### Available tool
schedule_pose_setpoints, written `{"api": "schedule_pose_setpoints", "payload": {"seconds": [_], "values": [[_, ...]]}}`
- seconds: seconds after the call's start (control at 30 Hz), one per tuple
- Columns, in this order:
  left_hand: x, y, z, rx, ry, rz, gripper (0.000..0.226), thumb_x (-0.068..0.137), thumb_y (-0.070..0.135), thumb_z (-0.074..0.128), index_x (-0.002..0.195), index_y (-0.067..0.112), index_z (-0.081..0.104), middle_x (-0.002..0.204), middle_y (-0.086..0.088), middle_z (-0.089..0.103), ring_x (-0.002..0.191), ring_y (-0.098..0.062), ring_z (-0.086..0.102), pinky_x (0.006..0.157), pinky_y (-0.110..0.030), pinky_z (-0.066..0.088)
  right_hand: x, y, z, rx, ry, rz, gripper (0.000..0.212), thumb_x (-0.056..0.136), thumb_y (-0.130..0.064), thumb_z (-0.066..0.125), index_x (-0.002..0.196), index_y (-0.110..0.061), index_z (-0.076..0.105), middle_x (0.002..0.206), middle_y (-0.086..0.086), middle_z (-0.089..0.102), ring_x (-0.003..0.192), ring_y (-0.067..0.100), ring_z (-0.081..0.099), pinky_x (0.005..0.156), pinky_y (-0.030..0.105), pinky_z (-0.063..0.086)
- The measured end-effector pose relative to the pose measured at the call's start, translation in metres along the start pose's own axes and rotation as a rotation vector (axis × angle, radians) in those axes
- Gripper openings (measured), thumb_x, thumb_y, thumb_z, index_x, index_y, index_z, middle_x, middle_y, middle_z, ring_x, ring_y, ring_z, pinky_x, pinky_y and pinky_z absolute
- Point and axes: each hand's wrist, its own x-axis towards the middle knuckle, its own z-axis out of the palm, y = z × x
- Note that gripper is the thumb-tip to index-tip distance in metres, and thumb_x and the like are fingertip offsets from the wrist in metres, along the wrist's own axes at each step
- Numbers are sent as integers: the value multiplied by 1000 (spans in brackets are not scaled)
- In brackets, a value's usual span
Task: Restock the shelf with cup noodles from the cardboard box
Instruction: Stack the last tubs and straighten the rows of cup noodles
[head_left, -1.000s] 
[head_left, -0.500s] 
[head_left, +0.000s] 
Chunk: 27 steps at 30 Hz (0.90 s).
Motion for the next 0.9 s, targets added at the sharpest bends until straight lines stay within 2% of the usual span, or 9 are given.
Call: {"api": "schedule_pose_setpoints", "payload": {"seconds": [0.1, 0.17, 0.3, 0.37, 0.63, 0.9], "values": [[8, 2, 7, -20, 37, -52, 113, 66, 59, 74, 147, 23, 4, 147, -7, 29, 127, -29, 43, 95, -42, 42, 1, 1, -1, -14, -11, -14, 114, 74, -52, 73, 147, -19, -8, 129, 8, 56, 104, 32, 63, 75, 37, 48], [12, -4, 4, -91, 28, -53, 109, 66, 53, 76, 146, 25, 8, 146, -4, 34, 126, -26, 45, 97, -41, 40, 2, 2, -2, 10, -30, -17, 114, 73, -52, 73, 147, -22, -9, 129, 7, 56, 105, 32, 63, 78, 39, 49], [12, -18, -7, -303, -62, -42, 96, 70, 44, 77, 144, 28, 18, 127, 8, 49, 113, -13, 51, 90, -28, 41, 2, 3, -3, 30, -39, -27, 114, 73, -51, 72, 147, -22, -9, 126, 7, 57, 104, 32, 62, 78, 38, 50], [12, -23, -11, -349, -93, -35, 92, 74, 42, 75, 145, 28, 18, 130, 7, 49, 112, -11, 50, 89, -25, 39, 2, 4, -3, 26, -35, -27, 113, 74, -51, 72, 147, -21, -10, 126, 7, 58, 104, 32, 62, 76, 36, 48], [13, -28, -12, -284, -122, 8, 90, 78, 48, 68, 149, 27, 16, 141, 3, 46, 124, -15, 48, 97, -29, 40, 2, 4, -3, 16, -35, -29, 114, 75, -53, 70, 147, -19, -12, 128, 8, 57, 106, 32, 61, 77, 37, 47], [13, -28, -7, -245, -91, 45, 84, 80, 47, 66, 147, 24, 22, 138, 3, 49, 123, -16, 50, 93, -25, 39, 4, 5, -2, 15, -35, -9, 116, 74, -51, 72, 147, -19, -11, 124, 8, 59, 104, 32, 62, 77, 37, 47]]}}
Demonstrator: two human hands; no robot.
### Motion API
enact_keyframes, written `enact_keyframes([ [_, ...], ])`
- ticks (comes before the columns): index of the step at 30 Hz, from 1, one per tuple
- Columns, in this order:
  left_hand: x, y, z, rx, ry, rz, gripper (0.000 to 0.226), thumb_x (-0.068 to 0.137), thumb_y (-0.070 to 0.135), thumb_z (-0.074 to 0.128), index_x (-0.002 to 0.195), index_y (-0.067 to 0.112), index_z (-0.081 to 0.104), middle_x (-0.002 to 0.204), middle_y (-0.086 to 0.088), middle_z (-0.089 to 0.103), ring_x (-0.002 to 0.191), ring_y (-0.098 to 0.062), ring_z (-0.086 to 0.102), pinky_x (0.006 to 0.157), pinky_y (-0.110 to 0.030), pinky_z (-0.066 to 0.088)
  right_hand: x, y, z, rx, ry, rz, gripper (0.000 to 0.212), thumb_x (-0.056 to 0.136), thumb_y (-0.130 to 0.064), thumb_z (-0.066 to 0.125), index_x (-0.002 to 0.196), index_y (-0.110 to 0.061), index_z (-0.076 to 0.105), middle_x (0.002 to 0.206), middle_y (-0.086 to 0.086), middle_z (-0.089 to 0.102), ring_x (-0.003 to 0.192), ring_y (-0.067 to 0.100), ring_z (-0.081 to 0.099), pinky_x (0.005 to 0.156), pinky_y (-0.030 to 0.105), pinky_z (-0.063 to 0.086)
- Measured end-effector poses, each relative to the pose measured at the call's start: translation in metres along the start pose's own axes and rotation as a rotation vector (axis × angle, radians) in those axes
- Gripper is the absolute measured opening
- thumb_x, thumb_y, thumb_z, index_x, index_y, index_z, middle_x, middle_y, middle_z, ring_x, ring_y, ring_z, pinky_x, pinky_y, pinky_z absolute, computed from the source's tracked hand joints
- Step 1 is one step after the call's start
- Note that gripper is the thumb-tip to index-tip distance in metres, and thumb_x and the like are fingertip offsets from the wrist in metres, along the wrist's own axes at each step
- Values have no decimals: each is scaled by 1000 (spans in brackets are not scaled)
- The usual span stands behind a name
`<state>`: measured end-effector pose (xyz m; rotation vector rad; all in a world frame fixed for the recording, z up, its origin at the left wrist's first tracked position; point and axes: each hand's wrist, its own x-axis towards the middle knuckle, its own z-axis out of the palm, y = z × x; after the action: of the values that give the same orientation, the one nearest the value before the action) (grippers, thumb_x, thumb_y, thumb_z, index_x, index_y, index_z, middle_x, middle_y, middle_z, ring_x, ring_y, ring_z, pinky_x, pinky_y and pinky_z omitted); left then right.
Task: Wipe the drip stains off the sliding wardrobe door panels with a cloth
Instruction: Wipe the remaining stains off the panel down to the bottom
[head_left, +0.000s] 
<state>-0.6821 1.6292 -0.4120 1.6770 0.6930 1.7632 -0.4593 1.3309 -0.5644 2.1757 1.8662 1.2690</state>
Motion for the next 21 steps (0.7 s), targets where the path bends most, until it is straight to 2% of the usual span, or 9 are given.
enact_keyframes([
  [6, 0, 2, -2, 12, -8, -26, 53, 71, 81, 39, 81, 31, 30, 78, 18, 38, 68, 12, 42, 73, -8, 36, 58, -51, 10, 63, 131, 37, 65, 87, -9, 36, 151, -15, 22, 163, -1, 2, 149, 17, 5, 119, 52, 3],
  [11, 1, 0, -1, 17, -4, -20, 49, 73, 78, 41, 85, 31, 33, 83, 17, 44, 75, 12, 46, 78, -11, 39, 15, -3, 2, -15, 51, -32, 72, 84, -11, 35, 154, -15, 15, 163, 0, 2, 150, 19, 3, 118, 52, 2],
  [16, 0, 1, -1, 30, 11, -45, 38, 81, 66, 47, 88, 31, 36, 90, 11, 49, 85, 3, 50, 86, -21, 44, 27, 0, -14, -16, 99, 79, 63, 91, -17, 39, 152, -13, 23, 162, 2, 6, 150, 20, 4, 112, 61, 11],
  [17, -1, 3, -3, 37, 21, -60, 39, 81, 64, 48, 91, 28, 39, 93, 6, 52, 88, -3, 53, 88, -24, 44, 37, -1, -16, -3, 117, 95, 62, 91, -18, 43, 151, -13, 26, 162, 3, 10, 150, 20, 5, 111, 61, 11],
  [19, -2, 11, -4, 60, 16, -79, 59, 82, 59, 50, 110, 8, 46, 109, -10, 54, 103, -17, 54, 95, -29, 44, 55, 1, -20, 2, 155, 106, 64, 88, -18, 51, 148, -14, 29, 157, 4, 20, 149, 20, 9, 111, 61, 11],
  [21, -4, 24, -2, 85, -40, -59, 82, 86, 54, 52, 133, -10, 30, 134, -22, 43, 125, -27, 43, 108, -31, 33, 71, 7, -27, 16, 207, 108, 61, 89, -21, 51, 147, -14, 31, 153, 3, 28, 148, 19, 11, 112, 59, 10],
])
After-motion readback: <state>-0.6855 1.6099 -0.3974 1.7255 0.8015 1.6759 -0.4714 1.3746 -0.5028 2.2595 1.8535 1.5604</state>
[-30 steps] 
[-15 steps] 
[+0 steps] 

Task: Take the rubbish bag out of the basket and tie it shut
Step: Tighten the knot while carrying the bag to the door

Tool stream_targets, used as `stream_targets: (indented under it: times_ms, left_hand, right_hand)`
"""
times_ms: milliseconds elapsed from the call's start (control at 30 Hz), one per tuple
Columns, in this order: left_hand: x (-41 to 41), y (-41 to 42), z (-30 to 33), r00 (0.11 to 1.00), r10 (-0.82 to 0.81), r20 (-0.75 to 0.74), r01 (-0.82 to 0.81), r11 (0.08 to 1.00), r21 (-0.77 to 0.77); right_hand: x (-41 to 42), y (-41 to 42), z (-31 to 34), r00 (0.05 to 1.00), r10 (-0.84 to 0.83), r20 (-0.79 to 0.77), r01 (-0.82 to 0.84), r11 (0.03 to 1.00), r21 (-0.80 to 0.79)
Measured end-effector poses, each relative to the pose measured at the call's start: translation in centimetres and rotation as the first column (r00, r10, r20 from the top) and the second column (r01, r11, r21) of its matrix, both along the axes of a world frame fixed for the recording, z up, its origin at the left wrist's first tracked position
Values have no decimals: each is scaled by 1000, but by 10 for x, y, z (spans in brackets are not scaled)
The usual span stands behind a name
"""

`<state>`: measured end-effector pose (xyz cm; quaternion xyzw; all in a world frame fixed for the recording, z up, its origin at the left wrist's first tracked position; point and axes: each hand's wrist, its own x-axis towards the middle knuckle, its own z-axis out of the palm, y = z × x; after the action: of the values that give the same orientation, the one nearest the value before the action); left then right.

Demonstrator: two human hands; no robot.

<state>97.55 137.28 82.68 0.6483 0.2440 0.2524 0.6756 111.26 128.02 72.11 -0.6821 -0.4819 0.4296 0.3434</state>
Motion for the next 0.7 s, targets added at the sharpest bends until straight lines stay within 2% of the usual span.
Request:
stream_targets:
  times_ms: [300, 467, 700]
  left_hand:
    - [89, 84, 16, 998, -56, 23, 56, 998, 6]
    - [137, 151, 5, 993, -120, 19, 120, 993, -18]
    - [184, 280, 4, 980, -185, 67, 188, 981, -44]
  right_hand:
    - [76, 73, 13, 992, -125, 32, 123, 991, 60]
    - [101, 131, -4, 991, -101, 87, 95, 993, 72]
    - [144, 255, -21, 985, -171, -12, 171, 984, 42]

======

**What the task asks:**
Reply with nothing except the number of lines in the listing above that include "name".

**Answer area:**
2